How to complete this task
Filter the records for lines holding the string "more".

Provided entries section start

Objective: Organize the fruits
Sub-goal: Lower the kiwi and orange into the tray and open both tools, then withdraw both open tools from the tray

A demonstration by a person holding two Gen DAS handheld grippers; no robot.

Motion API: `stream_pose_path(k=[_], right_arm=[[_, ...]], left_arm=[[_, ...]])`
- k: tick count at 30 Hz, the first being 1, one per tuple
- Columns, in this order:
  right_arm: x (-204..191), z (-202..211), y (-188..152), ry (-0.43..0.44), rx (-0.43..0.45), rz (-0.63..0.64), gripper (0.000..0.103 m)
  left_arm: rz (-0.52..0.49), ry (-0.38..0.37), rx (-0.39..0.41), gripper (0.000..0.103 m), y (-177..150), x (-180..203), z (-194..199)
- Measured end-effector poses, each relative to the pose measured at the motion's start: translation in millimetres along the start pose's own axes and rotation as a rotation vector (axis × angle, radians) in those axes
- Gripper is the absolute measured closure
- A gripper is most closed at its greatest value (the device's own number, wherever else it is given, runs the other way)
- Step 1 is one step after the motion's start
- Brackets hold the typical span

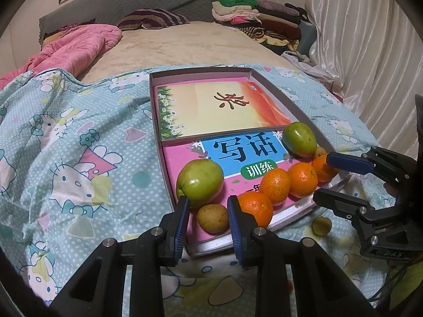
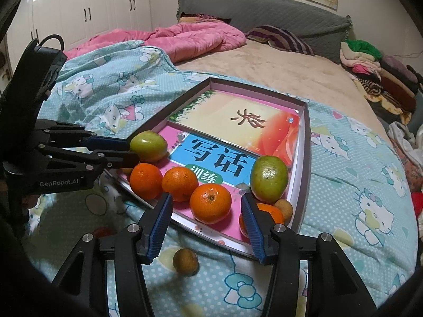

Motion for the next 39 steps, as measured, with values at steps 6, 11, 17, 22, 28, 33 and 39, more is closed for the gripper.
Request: stream_pose_path(k=[6, 11, 17, 22, 28, 33, 39], right_arm=[[0, 3, 0, -0.007, 0.008, 0.001, 0.046], [1, 6, 2, -0.018, 0.019, -0.001, 0.043], [3, 9, 5, -0.025, 0.033, -0.006, 0.040], [3, 11, 6, -0.034, 0.038, -0.008, 0.040], [4, 14, 8, -0.039, 0.053, -0.010, 0.039], [4, 21, 12, -0.043, 0.081, -0.016, 0.037], [5, 27, 16, -0.052, 0.106, -0.028, 0.035]], left_arm=[[0.004, -0.008, 0.012, 0.065, 3, 1, 6], [0.009, -0.010, 0.020, 0.060, 6, 1, 10], [0.010, -0.014, 0.024, 0.056, 7, 2, 14], [0.013, -0.012, 0.030, 0.053, 8, 2, 17], [0.014, -0.008, 0.039, 0.044, 10, 2, 22], [0.002, -0.003, 0.059, 0.039, 13, 4, 28], [-0.003, 0.002, 0.089, 0.033, 18, 7, 39]])
Point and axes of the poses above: each gripper's, at about its wrist camera, not at the fingertips, and z roughly against the way its jaws point, x to its right, y to its top, the point moved 5 cm from there along -z, roughly the way its jaws point, and after that the axes turned 12 degrees about x, right-handed, at the moved point
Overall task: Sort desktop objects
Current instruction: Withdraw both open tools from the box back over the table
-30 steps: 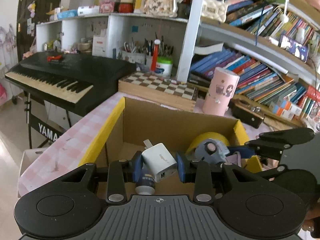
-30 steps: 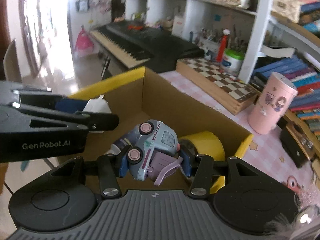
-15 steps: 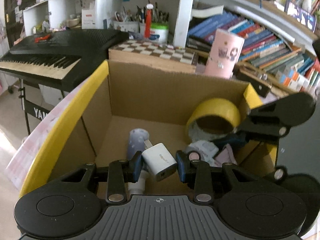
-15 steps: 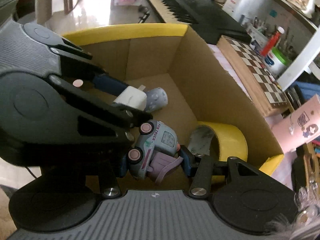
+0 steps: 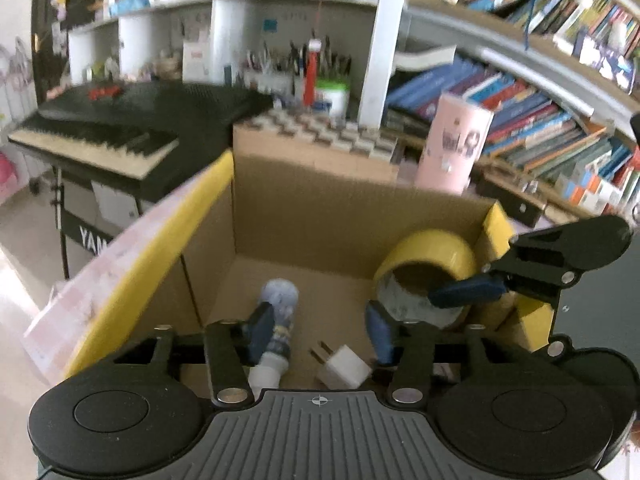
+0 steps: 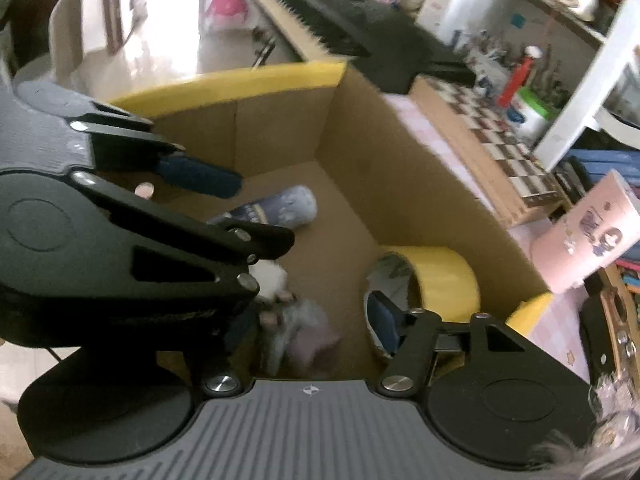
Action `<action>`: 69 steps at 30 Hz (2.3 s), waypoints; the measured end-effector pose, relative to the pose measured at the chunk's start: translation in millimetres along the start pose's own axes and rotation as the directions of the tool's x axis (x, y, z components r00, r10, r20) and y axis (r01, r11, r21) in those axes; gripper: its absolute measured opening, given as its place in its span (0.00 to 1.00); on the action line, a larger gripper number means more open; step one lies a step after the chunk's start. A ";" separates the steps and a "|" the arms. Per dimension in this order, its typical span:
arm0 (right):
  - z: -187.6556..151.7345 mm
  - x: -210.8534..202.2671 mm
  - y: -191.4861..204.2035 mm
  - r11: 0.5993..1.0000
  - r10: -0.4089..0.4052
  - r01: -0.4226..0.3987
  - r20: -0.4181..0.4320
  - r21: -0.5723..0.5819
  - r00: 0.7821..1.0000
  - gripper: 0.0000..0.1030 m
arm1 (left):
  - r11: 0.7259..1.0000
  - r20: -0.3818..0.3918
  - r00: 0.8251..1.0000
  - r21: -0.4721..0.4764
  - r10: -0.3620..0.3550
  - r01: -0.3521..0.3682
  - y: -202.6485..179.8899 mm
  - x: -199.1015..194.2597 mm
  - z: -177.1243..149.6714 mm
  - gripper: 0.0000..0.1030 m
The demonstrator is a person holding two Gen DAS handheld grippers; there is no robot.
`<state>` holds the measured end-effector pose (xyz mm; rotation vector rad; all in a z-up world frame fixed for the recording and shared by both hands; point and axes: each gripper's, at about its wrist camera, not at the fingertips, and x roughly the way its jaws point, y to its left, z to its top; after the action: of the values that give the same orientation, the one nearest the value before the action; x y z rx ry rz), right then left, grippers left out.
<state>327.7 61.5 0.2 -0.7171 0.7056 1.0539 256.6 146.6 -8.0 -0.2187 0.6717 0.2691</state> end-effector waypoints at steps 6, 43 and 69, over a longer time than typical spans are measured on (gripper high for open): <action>-6.5 -35.5 -8.8 0.989 -0.069 0.050 0.135 0.142 0.988 0.61 | 1.000 0.103 0.995 -0.027 0.006 -0.003 2.2 -34.3 7.1 0.67; -100.8 -140.2 117.1 0.736 -0.499 0.319 0.160 0.597 0.852 0.69 | 0.998 0.217 0.974 -0.039 0.063 -0.056 52.1 -166.4 -85.1 0.89; -132.2 -144.1 213.0 0.778 -0.386 0.282 0.072 0.561 0.920 0.78 | 0.999 0.034 0.999 0.034 -0.002 0.001 54.6 -193.7 -157.5 0.93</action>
<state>60.4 -48.8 0.7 -0.2286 0.6424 0.5335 2.4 119.4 -10.6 -0.1821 0.6422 0.2596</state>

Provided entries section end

Reply
Motion for the next 39 steps, as measured, with values at steps 6, 11, 17, 22, 28, 33 and 39, more is closed for the gripper.
Action `<action>`: 69 steps at 30 Hz (2.3 s), waypoints; the measured end-effector pose, relative to the pose measured at the chunk's start: translation in millimetres along the start pose's own axes and rotation as the directions of the tool's x axis (x, y, z components r00, r10, r20) and y axis (r01, r11, r21) in those axes; gripper: its absolute measured opening, given as its place in its span (0.00 to 1.00); on the action line, a larger gripper number means more open; step one lies a step after the chunk's start. A ";" separates the steps and a "|" the arms. Per dimension in this order, its typical span:

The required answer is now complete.